From the first line through the line containing "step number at", transcribe the records exactly and include no other lines.

*-*-*

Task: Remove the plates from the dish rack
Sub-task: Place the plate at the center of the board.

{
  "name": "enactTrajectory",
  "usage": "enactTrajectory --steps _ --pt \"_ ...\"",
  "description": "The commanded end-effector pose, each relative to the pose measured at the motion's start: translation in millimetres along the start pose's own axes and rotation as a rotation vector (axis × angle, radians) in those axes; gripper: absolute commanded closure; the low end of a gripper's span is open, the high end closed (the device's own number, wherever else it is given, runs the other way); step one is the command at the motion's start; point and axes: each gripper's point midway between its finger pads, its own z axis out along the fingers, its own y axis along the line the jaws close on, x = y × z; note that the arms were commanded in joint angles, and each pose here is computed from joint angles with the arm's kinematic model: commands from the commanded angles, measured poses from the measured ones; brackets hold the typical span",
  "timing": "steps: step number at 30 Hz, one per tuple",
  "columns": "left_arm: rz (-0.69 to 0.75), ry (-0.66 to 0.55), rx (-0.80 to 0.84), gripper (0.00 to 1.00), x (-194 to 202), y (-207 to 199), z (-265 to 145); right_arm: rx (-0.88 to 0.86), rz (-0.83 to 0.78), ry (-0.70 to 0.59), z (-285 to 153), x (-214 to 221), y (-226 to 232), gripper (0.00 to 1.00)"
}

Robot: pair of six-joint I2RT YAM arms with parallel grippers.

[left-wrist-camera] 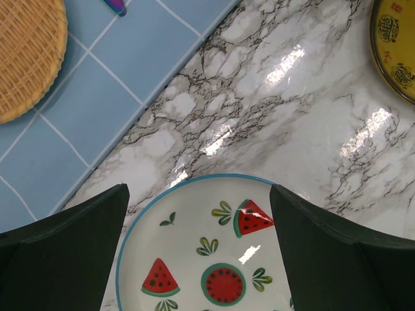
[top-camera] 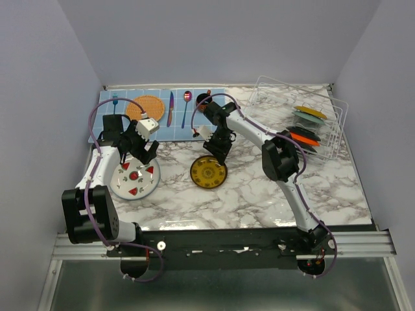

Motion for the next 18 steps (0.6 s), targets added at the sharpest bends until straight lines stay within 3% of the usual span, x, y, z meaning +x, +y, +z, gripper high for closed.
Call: enactTrajectory --steps 1,18 --pt "0.007 0.005 0.008 0.01 2.8 -3.4 4.0 0.051 -0.016 -0.012 -0.8 -7.3 -6.9 0.61" --pt "0.002 0.005 0.024 0.01 3.5 -9.6 7.7 0.14 -0.034 -0.114 -57.5 -25.1 -1.9 0.58"
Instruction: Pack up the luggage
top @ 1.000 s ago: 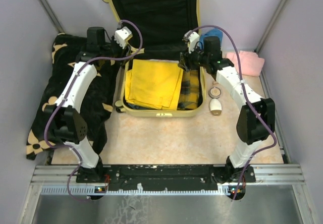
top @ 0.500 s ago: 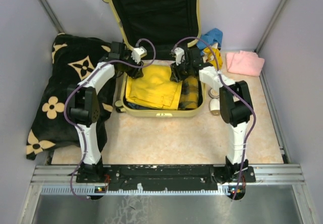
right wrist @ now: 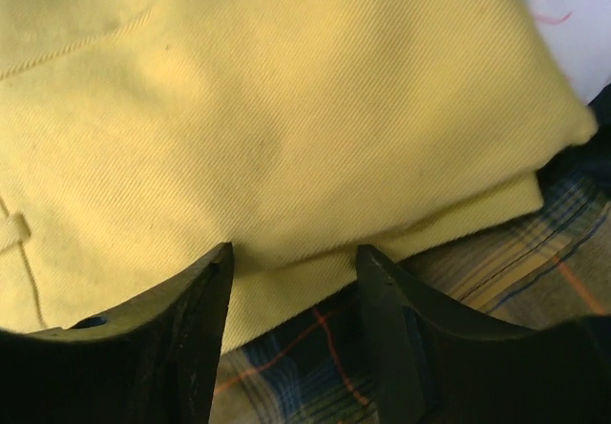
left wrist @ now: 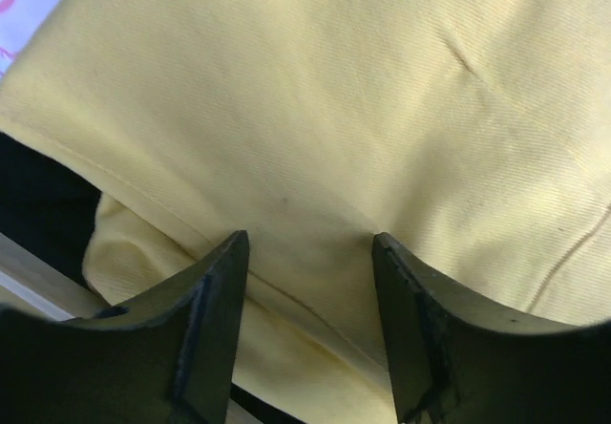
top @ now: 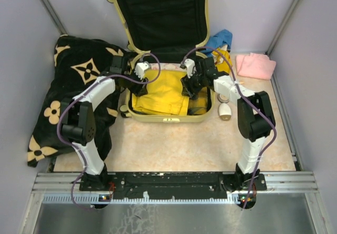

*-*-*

RESPONSE TO THIS TASK:
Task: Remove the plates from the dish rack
Sub-task: Place the plate at the center of the board.

{
  "name": "enactTrajectory",
  "usage": "enactTrajectory --steps _ --pt \"_ ...\"",
  "description": "The commanded end-effector pose, each relative to the pose measured at the motion's start: translation in millimetres along the start pose's own axes and rotation as a rotation vector (axis × angle, radians) in those axes; gripper: absolute commanded closure; the low end of a gripper's span is open, the high end closed (the device's own number, wherever else it is given, runs the other way); step one is the command at the motion's start; point and axes: each gripper's point midway between its finger pads, its own z axis out along the fingers, its own y axis along the line the jaws close on, x = y × z; note that the arms were commanded in joint angles, and each pose here is computed from joint angles with the arm's kinematic model: commands from the commanded angles, measured poses from the measured ones; brackets hold the typical span",
  "timing": "steps: step number at 30 Hz, one per tuple",

Nothing further remains in this exercise.